Nada impede seja proferida decisão.

III

Importa considerar duas ordens de factos: o recorrente suscitou, ao Tribunal superior, a questão da dispensa do pagamento da taxa de justiça remanescente; ele não indicou o valor do recurso.

IV

De harmonia com o disposto no n.º 2 do art.º 12.º do Decreto-Lei nº 34/2008, de 26 de Fevereiro - Regulamento das Custas Processuais -, “nos recursos, o valor é o da sucumbência quando esta for determinável, devendo o recorrente indicar o respectivo valor no requerimento de interposição do recurso; nos restantes casos, prevalece o valor da acção”. À face dos factos a atender, importa decidir, na fixação do sentido e alcance da norma, se prevalece o valor da acção nos casos em que o recorrente não indique o valor do recurso e a sucumbência não seja determinável, ou nos casos em que ocorra unicamente uma destas circunstâncias. A este respeito pronunciou-se a Relação de Lisboa em termos que não deixam dúvidas: “o valor a atender para efeitos de custas é o da sucumbência se esta for determinável, e o recorrente tem de o indicar no requerimento de interposição do recurso; caso não seja determinável ou não esteja indicado no requerimento de interposição de recurso, prevalece o valor da acção” (Acórdão de 6 de Julho de 2017, relatado pela Desembargadora Paula Santos, no processo 1582/07.1TTLSB).

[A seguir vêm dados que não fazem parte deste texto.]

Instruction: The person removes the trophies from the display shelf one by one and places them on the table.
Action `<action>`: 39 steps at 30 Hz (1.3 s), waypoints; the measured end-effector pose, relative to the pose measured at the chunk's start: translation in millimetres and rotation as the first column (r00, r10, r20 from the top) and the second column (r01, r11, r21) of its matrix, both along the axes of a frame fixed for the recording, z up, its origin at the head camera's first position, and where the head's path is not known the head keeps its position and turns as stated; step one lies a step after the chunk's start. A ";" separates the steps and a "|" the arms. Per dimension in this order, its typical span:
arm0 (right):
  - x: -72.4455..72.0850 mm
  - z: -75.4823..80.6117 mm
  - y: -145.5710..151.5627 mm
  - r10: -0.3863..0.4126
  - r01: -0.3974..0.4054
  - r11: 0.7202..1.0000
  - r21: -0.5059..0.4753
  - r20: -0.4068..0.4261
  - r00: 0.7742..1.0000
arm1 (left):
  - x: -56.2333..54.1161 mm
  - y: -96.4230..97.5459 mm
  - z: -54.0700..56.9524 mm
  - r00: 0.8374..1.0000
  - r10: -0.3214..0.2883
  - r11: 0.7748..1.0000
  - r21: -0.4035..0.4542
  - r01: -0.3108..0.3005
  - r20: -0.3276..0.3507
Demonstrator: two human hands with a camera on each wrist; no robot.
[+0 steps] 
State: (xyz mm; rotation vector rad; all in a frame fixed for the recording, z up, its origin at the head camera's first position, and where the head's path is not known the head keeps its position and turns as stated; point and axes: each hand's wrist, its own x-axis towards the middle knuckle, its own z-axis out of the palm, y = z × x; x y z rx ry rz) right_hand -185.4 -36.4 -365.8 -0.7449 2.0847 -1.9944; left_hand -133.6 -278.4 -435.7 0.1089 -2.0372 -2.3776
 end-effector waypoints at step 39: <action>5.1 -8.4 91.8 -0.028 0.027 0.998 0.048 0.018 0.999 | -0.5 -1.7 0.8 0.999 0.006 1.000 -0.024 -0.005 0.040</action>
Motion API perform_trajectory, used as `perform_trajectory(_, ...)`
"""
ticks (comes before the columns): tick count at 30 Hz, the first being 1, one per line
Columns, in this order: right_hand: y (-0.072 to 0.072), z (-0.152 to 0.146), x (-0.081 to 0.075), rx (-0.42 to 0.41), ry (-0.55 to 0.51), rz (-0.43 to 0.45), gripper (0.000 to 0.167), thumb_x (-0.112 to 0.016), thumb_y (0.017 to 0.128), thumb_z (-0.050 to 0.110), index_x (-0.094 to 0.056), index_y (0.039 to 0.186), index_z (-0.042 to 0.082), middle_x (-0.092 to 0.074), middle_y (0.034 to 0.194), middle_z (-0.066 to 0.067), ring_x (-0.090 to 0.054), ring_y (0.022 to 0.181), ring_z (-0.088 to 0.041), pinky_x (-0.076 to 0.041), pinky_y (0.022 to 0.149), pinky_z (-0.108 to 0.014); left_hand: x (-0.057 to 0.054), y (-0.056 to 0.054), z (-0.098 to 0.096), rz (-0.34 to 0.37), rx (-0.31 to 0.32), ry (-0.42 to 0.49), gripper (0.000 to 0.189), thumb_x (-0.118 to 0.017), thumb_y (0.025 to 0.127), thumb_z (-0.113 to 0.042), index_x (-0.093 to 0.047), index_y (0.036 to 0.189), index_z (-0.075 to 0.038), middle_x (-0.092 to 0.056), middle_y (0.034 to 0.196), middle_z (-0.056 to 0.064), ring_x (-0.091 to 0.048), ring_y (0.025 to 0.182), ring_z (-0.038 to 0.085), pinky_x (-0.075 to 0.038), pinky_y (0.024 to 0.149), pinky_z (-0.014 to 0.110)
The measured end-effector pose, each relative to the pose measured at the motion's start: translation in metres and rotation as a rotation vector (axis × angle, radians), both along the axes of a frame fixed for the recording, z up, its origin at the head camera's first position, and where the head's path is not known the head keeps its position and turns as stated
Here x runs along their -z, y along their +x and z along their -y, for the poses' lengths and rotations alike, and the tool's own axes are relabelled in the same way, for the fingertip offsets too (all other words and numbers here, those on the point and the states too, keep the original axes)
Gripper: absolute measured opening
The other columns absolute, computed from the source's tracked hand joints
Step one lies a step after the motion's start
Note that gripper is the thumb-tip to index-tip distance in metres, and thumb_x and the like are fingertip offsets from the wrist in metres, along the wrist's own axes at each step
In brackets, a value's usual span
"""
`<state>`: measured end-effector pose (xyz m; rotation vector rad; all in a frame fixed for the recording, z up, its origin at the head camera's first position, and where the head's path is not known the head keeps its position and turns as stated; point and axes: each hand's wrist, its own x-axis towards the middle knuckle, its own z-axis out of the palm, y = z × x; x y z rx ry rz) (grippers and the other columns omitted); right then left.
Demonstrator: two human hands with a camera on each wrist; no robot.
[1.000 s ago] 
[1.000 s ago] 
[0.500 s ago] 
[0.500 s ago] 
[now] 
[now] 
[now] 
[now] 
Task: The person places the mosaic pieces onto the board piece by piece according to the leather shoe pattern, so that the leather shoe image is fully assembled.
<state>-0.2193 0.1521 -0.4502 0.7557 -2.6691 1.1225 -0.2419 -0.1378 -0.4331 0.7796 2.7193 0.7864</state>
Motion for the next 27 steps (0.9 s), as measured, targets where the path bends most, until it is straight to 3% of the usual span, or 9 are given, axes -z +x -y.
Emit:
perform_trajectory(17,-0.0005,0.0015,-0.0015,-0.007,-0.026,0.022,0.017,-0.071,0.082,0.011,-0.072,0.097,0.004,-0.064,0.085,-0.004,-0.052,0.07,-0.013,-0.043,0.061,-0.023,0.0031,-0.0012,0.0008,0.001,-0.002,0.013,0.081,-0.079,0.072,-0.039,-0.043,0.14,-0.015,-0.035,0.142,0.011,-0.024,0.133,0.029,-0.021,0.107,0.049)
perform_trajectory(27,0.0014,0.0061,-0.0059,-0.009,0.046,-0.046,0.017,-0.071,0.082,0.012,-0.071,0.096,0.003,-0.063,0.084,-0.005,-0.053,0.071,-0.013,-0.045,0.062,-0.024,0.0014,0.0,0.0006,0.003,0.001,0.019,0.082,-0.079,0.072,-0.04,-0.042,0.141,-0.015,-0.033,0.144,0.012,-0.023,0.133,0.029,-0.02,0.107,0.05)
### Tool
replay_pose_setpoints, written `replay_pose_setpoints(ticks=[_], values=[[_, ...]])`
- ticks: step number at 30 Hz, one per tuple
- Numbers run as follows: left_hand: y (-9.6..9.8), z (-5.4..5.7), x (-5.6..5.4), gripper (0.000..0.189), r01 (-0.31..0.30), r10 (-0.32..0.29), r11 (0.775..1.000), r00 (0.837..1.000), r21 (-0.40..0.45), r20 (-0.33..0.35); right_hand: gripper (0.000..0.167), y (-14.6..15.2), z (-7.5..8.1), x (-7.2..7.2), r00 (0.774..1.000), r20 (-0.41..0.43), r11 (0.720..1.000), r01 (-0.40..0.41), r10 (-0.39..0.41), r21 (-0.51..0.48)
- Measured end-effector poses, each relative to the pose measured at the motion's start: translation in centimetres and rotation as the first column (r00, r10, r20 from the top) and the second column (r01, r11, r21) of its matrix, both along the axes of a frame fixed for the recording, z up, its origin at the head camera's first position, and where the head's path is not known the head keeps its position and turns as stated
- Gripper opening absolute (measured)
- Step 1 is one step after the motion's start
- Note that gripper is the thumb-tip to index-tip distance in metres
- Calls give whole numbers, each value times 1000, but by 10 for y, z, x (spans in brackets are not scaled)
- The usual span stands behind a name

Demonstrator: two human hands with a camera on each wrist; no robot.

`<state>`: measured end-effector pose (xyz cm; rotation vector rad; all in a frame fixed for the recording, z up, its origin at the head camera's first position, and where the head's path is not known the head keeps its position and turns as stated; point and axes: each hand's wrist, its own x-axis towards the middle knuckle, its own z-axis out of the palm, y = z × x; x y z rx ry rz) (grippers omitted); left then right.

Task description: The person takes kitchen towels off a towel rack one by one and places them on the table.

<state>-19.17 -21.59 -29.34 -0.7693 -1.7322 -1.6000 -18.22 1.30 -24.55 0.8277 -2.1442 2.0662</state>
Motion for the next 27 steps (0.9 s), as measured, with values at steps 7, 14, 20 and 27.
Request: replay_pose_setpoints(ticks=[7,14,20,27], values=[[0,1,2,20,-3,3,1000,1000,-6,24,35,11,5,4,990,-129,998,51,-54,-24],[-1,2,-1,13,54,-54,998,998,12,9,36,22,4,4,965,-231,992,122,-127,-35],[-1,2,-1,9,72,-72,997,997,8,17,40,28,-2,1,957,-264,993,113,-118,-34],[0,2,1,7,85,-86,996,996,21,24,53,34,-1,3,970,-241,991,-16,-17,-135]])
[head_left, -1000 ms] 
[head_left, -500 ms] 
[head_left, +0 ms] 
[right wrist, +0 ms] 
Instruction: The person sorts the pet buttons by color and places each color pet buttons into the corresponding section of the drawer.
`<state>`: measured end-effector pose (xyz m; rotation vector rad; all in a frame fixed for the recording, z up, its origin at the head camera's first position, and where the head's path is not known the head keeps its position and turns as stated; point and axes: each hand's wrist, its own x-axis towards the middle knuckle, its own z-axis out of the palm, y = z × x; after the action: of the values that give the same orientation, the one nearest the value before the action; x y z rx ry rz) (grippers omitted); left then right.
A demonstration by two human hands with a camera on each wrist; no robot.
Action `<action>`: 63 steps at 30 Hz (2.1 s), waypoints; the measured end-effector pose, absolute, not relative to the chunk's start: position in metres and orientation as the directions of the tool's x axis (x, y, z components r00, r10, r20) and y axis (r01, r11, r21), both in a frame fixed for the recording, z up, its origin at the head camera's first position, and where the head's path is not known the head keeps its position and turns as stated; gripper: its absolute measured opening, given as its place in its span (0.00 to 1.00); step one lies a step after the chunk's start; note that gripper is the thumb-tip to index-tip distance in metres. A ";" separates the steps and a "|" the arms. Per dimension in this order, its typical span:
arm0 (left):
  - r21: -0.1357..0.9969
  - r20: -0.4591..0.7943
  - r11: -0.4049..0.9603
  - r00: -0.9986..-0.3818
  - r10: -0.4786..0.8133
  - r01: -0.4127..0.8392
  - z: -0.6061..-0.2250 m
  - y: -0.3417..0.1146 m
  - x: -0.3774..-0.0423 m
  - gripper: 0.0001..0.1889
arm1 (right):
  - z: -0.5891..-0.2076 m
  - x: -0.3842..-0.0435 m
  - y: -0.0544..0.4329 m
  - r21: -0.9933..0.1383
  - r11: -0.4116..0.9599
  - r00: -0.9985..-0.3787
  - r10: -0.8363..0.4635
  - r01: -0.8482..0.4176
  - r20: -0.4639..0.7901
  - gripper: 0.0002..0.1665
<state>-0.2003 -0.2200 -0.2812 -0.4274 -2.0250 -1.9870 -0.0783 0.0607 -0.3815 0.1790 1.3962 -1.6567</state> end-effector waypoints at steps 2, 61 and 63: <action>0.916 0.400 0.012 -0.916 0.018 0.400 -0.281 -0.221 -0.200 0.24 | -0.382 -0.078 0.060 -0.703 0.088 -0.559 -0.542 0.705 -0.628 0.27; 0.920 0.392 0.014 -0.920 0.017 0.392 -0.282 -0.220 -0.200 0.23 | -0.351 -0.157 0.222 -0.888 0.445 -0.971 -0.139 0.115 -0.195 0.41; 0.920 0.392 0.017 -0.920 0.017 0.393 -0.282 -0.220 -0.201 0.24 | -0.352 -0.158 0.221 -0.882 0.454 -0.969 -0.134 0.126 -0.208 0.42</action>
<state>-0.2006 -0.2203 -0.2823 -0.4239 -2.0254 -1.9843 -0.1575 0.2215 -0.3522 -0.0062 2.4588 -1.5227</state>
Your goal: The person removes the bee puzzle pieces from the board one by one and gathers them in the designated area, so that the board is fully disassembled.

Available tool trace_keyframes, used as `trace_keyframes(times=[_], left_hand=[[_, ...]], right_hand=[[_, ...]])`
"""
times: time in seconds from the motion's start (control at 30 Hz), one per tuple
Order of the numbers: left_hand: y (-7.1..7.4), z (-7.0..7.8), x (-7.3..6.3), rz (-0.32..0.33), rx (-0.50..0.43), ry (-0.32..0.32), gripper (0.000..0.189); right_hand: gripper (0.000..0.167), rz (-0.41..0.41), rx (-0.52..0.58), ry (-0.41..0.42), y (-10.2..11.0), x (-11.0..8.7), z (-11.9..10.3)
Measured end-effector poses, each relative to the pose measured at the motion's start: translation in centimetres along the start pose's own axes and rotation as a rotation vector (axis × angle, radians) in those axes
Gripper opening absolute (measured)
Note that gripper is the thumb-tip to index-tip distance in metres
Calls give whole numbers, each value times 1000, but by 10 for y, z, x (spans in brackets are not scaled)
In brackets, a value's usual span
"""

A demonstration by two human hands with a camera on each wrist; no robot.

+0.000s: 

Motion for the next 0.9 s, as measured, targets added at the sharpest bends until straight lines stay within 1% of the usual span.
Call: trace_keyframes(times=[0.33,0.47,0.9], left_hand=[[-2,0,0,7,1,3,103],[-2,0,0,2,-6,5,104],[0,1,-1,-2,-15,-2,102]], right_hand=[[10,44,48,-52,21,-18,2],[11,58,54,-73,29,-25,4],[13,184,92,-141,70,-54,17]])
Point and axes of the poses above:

 Prevaleceu, assim, o entendimento de que, mesmo sendo o valor da sucumbência determinável, a não indicação desse montante no requerimento de interposição de recurso obstaria à sua consideração na conta de custas.

Algo diferentemente, num dos dois arestos invocados pelo reclamante pugna-se por distinta solução. No segundo deles – da mesma Relação de Lisboa, de 13 de Setembro de 2016 – o relator admitiu como relevante para o efeito o comportamento do recorrente “formulando uma indicação, ainda que mínima mas que seja apreensível, da medida da utilidade económica do pedido recursório”. No primeiro, e consultando o seu texto integral, verifica-se que o aresto decide em sentido exactamente contrário ao que aqui pugnam os recorrentes. Efectivamente,

aí se justifica, ao analisar a alteração da redacção do preceito, que “a diferente redacção não é mais do que diferente forma de dizer a mesma coisa: embora a fórmula anterior fosse bem mais directa ao indicar expressamente as duas condições em que o valor do recurso seria o da sucumbência e não o da causa, (...) a fórmula actual manda aplicar a mesma regra ‘nos restantes casos’ (...) e que são todos aqueles em que a sucumbência não é determinável ou sendo-o não foi cumprido o dever de indicação do respectivo valor” (cfr. Acórdão de 13 de Setembro de 2016, relatado pelo Desembargador Rijo Ferreira, no processo 3136/12.1TBVFX).

Concluindo, afigura-se-me dever prevalecer o entendimento – ainda que não absolutamente unânime – no sentido da necessidade de preenchimento dos dois requisitos em simultaneidade, a saber, ser o valor das sucumbência determinável e ter o recorrente procedido, atempadamente, à sua correcta indicação.

V

Nos termos expostos, tenho por correctamente elaborada a conta de custas, pelo que indefiro a reclamação apresentada.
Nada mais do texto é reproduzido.